L'Onusida s'alarme en particulier de l'augmentation des nouvelles infections diagnostiquées chez les femmes russes: elles représentaient un nouveau cas sur quatre en 2001, à un cas sur trois l'année suivante. De 1998 à 2002, le niveau d'infection parmi les femmes enceintes a décuplé, passant de moins de 0,01% à 0,1%.

L'Ukraine compte plus de 600.000 de toxicomanes et le Kazakhstan jusqu'à 200.000. En Estonie et en Lettonie, on estime que 1% de la population adulte, essentiellement des hommes, s'injecte des drogues.

"Dans les Etats baltes, les chiffres globaux d'infection restent faibles, mais la propagation du VIH se poursuit à un rythme alarmant".
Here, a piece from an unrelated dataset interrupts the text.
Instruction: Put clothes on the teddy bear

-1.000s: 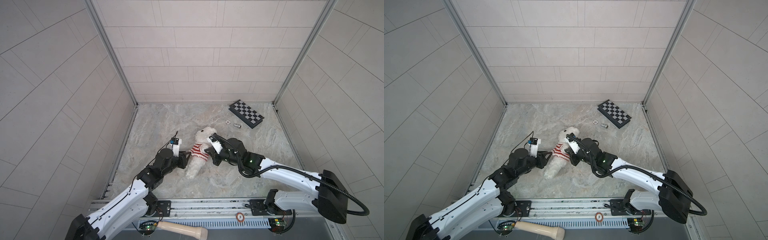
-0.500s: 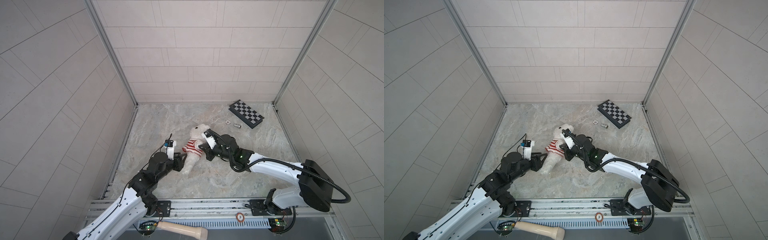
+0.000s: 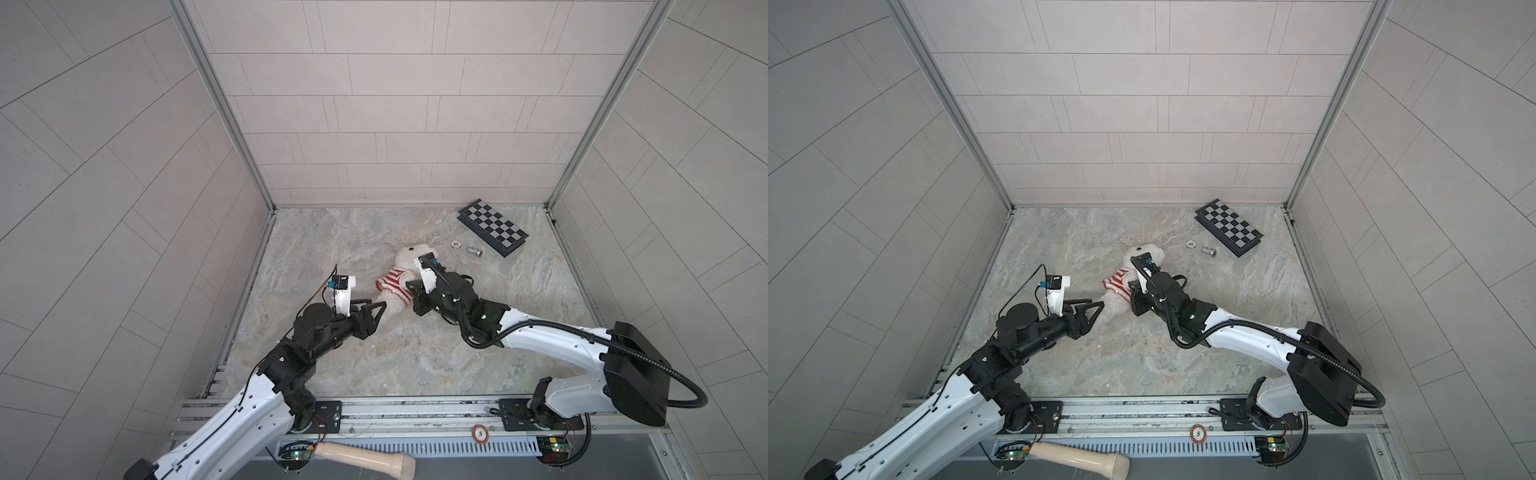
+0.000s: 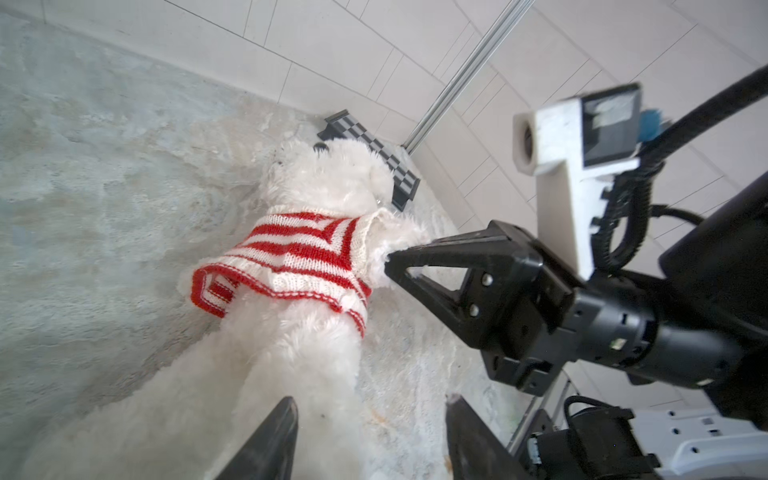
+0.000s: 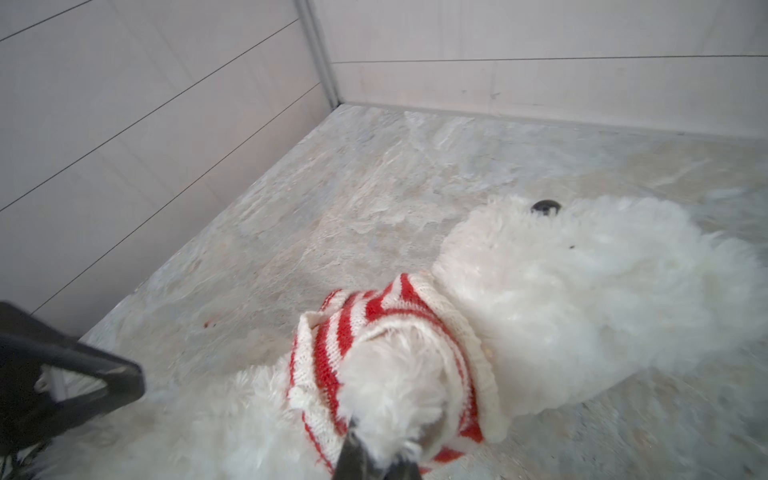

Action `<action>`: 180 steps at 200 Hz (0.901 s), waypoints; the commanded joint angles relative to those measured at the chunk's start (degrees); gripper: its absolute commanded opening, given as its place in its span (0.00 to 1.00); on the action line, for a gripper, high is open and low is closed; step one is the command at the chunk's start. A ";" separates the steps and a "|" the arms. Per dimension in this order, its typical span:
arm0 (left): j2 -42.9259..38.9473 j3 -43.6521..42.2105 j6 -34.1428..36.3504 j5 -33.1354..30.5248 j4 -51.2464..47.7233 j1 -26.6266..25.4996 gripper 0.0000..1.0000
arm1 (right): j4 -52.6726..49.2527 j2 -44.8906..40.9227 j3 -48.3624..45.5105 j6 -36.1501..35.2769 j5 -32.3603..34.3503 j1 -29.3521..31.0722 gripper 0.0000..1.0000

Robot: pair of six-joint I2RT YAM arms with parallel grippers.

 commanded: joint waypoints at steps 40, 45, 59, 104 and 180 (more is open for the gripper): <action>6.19 -1.86 -5.64 0.07 12.18 -3.38 0.56 | -6.68 -3.38 4.05 11.49 21.39 5.15 0.00; 7.09 -1.66 -5.77 -0.20 12.69 -3.74 0.55 | -6.79 -3.50 4.07 12.16 21.93 5.43 0.00; 10.30 -0.79 -6.49 -0.02 14.80 -4.25 0.51 | -6.40 -3.65 3.75 13.76 23.02 6.22 0.00; 20.69 2.39 -9.43 -0.77 19.50 -4.60 0.40 | -5.49 -3.71 3.52 14.81 23.49 7.84 0.00; 28.26 4.39 -9.82 -0.14 24.54 -4.60 0.32 | -3.77 -3.13 2.53 16.73 21.97 9.03 0.00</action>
En Ukraine, une proportion grandissante de contamination par rapports sexuels non protégés n'ont aucun lien direct avec les consommateurs de drogues.
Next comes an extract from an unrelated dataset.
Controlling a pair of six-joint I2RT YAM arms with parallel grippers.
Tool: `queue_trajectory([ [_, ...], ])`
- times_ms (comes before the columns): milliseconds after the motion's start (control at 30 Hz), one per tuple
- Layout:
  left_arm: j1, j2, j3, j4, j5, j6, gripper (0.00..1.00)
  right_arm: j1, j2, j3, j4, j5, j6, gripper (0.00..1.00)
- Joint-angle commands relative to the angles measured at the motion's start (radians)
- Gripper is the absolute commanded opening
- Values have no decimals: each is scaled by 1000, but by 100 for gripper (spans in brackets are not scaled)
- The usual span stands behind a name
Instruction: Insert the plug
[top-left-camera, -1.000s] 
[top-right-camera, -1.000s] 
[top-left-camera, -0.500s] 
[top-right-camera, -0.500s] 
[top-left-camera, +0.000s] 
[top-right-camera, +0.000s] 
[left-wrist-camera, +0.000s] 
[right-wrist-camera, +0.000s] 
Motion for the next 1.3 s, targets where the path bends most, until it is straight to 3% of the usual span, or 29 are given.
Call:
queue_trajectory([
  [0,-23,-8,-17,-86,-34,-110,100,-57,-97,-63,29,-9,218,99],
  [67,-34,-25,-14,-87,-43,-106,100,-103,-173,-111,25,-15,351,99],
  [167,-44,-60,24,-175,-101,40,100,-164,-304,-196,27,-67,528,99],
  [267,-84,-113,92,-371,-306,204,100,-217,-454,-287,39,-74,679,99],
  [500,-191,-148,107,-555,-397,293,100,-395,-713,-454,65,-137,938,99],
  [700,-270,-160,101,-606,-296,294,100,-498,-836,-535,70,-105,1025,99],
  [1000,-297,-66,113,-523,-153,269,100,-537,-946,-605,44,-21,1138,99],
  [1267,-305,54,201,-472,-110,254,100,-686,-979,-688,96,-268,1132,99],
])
L'Asie centrale, avec un nombre croissant d'infections parmi les toxicomanes (Kazakhstan, Kirghizistan et l'Ouzbékistan notamment), est au croisement des principales routes du trafic de drogues entre l'Est et l'Ouest. A certains endroits, l'héroïne y serait moins chère que l'alcool, relève le rapport.

Un lueur d'espoir en Roumanie où l'on trouve le nombre le plus élevé d'enfants contaminés vivants en Europe, plus 7.500 : l'accès aux traitements anti-VIH pour 4.350 d'entre eux.